Björn Höcke und die von ihm geführte AfD-Fraktion im thüringischen Landtag werden innerhalb ihrer Partei gefeiert, den FDP-Politiker Thomas Kemmerich vorübergehend ins Amt des Ministerpräsidenten gehievt zu haben. Doch der vermeintliche „Coup“, der kurzzeitig viel Aufmerksamkeit für die AfD generierte, wirkt sich langfristig negativ aus, analysiert Maria Fiedler für den Tagesspiegel. Denn inzwischen grenzen sich die anderen Parteien deutlicher als bisher von der AfD ab, teils in scharfen Worten. Der Berliner AfD-Fraktionschef Georg Pazderski kritisiert nun in einem Positionspapier den „strategischen Kollateralschaden“, der durch die Erfurter Ereignisse entstanden ist: Chancen, irgendwann mit der CDU zusammenarbeiten zu können und gar in eine Landesregierung aufgenommen zu werden, sind dadurch deutlich gesunken. Auch der Anklang bei „bürgerlichen“ Wähler*innen hält sich in Grenzen. (↪ Tagesspiegel, 06.03.)


Die AfD hat den öffentlichen Diskurs nach rechts verschoben. Was oft behauptet wird, lässt sich auch nachweisen: In einer datenjournalistischen Recherche hat die Süddeutsche Zeitung Bundestagsprotokolle ausgewertet. Sie zeigen, dass noch nie so intensiv über Geflüchtete und Asyl debattiert wurde wie in der Gegenwart. Dabei hat sich die Sprache drastisch gewandelt, der Ton ist aggressiver geworden, es dominiert eine Abwehrhaltung – die den Positionen der AfD entspricht. Der Wandel vollzog sich rasch, denn erst seit zweieinhalb Jahren sitzen AfD-Abgeordnete im Bundestag. (↪ SZ, 06.03.)

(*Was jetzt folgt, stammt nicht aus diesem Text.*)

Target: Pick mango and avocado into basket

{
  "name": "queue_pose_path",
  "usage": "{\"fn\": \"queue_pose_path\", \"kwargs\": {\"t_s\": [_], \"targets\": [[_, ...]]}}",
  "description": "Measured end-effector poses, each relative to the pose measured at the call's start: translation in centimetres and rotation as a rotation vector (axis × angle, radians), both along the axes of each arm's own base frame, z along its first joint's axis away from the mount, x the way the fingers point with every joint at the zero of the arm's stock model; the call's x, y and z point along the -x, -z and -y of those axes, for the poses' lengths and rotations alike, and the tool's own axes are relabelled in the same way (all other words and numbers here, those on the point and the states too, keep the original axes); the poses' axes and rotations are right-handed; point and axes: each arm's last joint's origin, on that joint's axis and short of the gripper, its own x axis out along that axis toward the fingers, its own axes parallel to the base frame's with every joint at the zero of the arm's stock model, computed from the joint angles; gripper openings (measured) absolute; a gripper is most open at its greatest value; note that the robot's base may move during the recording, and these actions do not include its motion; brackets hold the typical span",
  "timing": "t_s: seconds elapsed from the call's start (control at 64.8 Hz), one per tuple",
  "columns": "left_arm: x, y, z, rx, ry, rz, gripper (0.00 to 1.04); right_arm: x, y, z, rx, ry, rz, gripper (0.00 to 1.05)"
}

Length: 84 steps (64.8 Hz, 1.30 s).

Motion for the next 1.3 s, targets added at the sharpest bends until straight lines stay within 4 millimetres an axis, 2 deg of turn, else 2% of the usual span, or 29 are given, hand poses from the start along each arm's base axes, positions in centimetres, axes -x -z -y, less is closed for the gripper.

Am Freitag hat sich der völkisch-nationalistische „Flügel“ um Björn Höcke im sachsen-anhaltischen Schnellroda getroffen. Dort betreibt der neurechte Publizist Götz Kubitschek das „Institut für Staatspolitik“. Aber was verbindet den „Flügel“ mit Schnellroda und Höcke mit Kubitschek? Der Politikwissenschaftler Richard Gebhardt erläutert in einem Interview mit dem Deutschlandfunk die Zusammenhänge. Er erinnert an einen Satz Höckes, „er würde sein geistiges Manna aus Schnellroda beziehen.“ Bei dem, was dort inhaltlich verhandelt wird, sei „ein faschistoider Beiklang nachweisbar“. (↪ Dlf, 06.03.)


Die AfD hat einen „Marsch durch die Organisationen“ angetreten, nach ihren parlamentarischen Erfolgen will sie nun in Vereine und Verbände einsickern. Besonders Umwelt- und Naturschutzinitiativen sind betroffen. Noch hat die Partei kein stringentes Vorgehen entwickelt, aber bereits erhebliche Verunsicherung in der Zivilgesellschaft erzeugt. (↪ Dlf, 07.03.)